To test the environment we simulate a random agent's interactions with it. Here, the random agent samples actions uniformly in the interval `[-2, 2]`.

In [None]:
import continuous_observation_environment as coe
importlib.reload(coe)

env = coe.ContinuousObservationEnv(N=16, # number of states
                    s_food=0, # location of the food source
                    o_sample_size=100) # variance of observation decreases with increasing sample size.

n_steps = 100
ss, oo, aa = [], [], []

o = env.reset()
ss.append(env.s_t)
oo.append(o)

for i in range(n_steps):
  a = np.random.choice([0,1]) # random agent
  o = env.step(a)
  ss.append(env.s_t)
  oo.append(o)
  aa.append(a)

We inspect the sequence of states, actions and emissions during this interaction.

In [None]:
fig, ax = plt.subplots(2, 1, figsize=(16, 12))
ax[0].plot(ss, label='agent state $s_t$')
ax[0].plot(np.ones_like(ss) * env.s_food, 
           'r--', label='food source', linewidth=1)
for i in range(len(aa)):
  ax[0].plot([i, i], [ss[i], ss[i]+[-1,1][aa[i]]], 
             color='orange', 
             linewidth=0.5,
             marker= CARETUP if aa[i] > 0 else CARETDOWN,
             label=None if i > 0 else 'action')
  
ax[0].set_xlabel('timestep t')
ax[0].set_ylabel('state s')
ax[0].legend()
ax[1].plot(np.array(oo))
ax[1].set_xlabel('timestep t')
ax[1].set_ylabel('observation s')

# Continuous Observation Agent

We start implementing the continuous observation agent by updating its belief in light of a new observation.

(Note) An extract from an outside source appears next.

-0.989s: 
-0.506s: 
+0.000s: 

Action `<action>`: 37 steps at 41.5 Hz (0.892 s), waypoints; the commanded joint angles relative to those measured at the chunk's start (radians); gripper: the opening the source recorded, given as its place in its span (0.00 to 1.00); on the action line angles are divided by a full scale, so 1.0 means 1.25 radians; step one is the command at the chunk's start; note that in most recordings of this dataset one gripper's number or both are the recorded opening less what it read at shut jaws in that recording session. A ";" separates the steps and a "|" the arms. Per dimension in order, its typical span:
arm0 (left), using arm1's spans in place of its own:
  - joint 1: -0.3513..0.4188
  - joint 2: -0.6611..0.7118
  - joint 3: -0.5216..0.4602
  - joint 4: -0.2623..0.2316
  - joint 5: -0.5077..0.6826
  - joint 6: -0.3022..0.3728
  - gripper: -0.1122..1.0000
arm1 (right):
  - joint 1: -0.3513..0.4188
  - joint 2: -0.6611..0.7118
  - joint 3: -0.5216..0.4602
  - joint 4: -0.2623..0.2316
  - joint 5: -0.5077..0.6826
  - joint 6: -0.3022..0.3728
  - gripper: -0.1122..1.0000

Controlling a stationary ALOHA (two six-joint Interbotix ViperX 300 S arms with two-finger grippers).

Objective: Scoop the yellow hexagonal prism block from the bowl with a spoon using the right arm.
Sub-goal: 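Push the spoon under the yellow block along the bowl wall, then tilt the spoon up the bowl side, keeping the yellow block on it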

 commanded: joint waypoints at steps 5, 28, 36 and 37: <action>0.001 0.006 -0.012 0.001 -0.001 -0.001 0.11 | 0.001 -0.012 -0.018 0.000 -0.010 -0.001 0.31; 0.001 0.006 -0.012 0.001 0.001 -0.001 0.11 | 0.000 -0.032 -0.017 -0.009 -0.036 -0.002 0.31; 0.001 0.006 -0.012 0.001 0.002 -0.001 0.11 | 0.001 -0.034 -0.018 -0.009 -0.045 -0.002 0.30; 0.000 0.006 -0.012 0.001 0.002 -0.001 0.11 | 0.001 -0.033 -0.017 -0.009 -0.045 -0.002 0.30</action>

## Update based on new observation

The belief update based on new observations involves minimizing the KL-divergence between $Q(s;\theta')$ and $p(o, s) = Q(s; \theta) p(o|s)$ with respect to $\theta'$. The new observation is used to compute the joint probability $p(o, s)$ for each discrete state $s$, for which we need to estimate the probability density at $o$ in each state $s$.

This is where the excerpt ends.